** Provided records follows **

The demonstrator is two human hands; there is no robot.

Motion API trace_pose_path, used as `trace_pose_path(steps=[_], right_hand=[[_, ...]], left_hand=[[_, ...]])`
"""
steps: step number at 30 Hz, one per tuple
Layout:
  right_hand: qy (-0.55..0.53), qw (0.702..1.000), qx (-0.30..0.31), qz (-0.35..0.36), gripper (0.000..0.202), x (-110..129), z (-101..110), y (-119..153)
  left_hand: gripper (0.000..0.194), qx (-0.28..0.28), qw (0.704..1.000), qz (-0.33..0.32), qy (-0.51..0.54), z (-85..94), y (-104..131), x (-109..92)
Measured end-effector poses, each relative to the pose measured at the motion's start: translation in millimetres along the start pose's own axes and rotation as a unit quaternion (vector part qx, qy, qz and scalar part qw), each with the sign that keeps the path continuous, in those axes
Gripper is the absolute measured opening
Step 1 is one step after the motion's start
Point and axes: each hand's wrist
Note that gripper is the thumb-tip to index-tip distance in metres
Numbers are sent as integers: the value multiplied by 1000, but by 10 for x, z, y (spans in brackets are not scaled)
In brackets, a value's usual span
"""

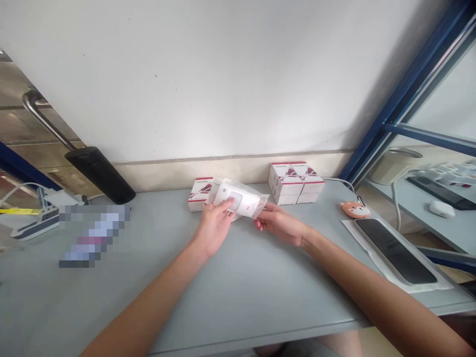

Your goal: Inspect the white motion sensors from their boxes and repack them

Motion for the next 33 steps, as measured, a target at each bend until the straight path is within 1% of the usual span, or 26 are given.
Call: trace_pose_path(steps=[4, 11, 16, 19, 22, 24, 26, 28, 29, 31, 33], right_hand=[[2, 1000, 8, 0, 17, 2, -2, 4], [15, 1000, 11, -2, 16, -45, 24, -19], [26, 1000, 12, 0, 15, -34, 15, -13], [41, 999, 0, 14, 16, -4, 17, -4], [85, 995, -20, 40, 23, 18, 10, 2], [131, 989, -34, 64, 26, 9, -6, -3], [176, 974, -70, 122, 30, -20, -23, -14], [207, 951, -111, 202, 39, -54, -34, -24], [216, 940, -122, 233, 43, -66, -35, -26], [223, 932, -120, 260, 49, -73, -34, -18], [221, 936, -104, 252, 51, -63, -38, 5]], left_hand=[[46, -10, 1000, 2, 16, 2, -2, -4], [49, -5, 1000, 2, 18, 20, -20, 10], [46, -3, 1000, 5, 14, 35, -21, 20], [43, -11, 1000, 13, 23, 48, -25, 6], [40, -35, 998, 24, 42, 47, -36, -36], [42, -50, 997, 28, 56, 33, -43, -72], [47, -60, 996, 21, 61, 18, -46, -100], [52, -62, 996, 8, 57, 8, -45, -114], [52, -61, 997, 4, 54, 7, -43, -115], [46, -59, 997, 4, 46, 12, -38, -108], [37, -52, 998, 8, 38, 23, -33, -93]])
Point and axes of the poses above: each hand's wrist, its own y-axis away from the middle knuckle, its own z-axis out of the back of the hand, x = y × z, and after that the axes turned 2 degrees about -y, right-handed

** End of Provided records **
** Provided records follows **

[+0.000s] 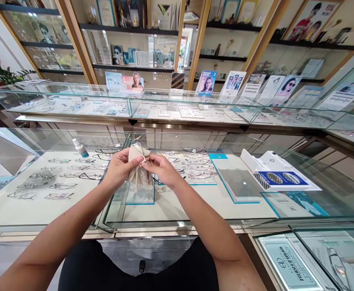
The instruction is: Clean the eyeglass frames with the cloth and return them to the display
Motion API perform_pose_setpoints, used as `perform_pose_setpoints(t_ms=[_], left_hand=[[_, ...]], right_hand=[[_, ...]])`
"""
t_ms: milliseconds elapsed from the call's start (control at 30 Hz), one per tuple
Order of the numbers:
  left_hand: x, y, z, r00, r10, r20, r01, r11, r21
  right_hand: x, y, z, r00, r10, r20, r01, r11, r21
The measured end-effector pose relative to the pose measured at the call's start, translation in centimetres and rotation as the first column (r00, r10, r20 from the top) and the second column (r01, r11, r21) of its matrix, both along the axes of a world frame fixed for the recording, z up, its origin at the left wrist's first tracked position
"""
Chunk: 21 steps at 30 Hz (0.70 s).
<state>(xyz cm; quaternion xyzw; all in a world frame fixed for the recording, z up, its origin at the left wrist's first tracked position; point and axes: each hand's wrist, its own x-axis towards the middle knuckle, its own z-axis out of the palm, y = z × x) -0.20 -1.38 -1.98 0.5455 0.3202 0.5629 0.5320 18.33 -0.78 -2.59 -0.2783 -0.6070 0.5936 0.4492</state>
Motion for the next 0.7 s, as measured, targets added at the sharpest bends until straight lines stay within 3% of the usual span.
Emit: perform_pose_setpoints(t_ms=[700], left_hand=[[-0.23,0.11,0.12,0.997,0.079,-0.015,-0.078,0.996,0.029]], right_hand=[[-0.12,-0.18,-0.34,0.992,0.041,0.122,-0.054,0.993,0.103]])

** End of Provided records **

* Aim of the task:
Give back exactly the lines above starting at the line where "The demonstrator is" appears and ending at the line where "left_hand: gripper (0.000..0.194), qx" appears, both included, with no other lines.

* Final answer:
The demonstrator is two human hands; there is no robot.

Motion API trace_pose_path, used as `trace_pose_path(steps=[_], right_hand=[[_, ...]], left_hand=[[_, ...]])`
"""
steps: step number at 30 Hz, one per tuple
Layout:
  right_hand: qy (-0.55..0.53), qw (0.702..1.000), qx (-0.30..0.31), qz (-0.35..0.36), gripper (0.000..0.202), x (-110..129), z (-101..110), y (-119..153)
  left_hand: gripper (0.000..0.194), qx (-0.28..0.28), qw (0.704..1.000), qz (-0.33..0.32), qy (-0.51..0.54), z (-85..94), y (-104..131), x (-109..92)

This completes the output.